Data Quality; The 3 Keys To Developing A Strategy You Can Really Trust
Part 3: Keys To Developing A Data Quality Strategy You Can Really Trust: Data Profiling
Data quality must be at the forefront of any data warehouse and analytics project to guarantee validity and value within the information you receive.
The key is to focus on 3 main areas to build a solid data quality best practice standard.
The 3 main areas of a successful data quality strategy include:
- Data Terminology
- Data Governance
- Data Profiling
Now that we’ve discussed the importance of a sound data governance foundation and data terminology in part 1 and 2 of this blog series, today we will dive into the MOST important aspect of data quality…data profiling.
What exactly is Data Profiling?
Data profiling is the process of examining data from the source, collecting statistics and creating useful summaries about that data. It is performed through systematic detailed analysis of the data source. Like it or not, you can’t trust copybooks, data models, or source system experts. Regardless of how hard we may try, errors inevitably find their way into our systems. The end result; poor data quality.
Basically, You have to know your data before you can fix it
Why is Data Profiling so Important?
Data profiling is important because data processing and trusted analysis cannot happen without it. When data profiling is used at the start of a project, it can significantly shorten the development cycle by identifying source system data anomalies and accelerates an understanding of source system data. Data profiling should be the best practice at the start to discover if data is suitable for analysis—and make a “go / no go” decision on the project.
Data warehouse and business intelligence projects depend on data profiling to uncover data quality issues and determine what needs to be corrected during the extract-transform-load (ETL) process. Data Profiling can also highlight problem sources and in many cases, can identify the reason behind the issues (e.g. user inputs, errors in interfaces, data corruption). When profiling the data, analysts can review the structure of the data checking formats and mathematical equations (min, max and sum), delve into content by looking at individual data records to discover errors,analyze completeness of data and look into the relationship of the data between tables, spreadsheets and other sources.
What is the Best Practice for Data Profiling?

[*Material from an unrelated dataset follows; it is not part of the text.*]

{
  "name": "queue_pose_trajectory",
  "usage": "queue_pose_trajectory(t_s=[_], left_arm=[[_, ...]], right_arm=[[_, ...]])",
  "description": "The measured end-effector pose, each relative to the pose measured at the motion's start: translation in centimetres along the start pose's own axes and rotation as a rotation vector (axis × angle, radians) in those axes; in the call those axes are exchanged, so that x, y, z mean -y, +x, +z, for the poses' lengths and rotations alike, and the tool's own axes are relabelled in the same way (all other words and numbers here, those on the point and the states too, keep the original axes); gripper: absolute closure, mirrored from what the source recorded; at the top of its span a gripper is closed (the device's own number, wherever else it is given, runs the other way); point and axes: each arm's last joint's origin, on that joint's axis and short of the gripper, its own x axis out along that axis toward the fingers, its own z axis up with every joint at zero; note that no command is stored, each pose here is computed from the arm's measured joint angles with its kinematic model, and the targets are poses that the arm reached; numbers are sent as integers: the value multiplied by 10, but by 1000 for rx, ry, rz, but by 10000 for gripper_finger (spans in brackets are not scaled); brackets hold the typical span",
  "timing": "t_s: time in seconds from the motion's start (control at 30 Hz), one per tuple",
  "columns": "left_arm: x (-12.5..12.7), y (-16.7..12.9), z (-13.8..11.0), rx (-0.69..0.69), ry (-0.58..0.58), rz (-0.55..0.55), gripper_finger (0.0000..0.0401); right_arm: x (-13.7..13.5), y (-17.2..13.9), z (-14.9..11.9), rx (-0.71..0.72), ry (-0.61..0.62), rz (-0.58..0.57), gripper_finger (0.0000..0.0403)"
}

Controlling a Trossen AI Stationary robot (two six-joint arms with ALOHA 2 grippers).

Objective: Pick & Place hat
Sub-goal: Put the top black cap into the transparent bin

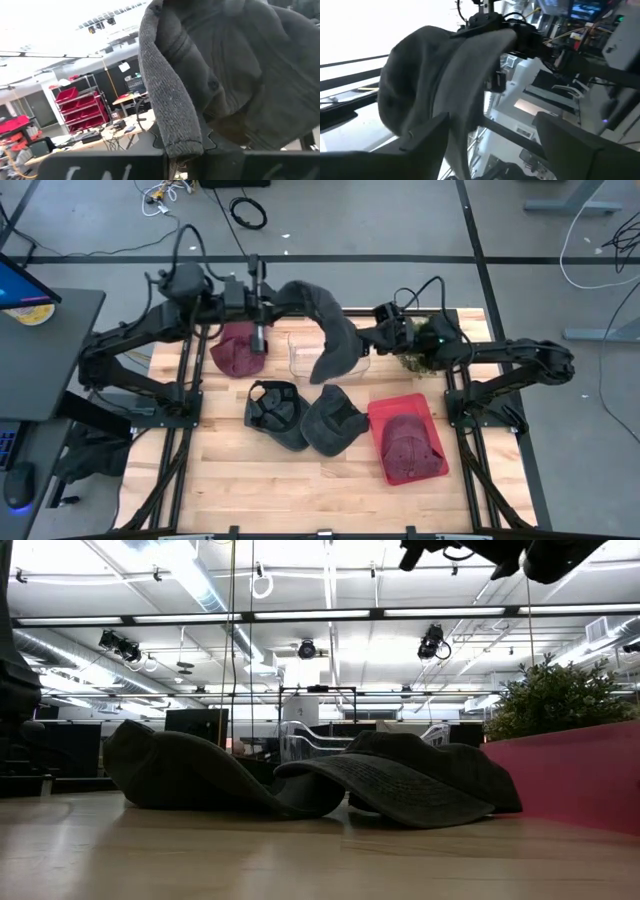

Like most things in life, there are numerous ways to accomplish this. The old way (also known as the long way) required a skilled resource to manually query data. The new way (and our recommendation) is to utilize a data profiling software. For our projects, we use the Oracle Enterprise Data Quality Profile and Audit software product. With advanced data profiling software, you increase the speed at which data profiling can be completed. This not only saves time and money, it will also allow your project to move forward with sound, trustworthy data. Data profiling software also creates a common repository that can be used by the entire team. Finally, it provides a more thorough analysis of the data sources than what is done with manual processes that only query a subset of the data.
Data Profiling, Data Terminology and Data Governance; The Key to Real Data Quality
If someone asked if your data is sound, would you say yes? What if I asked you to bet your job on it? I bet you paused before answering, didn’t you? A robust data quality process involving data profiling, data terminology standardization and data governance are the only way to overcome skepticism and distrust in your data. Using these 3 data quality techniques will have you answering, “yes” in no time at all.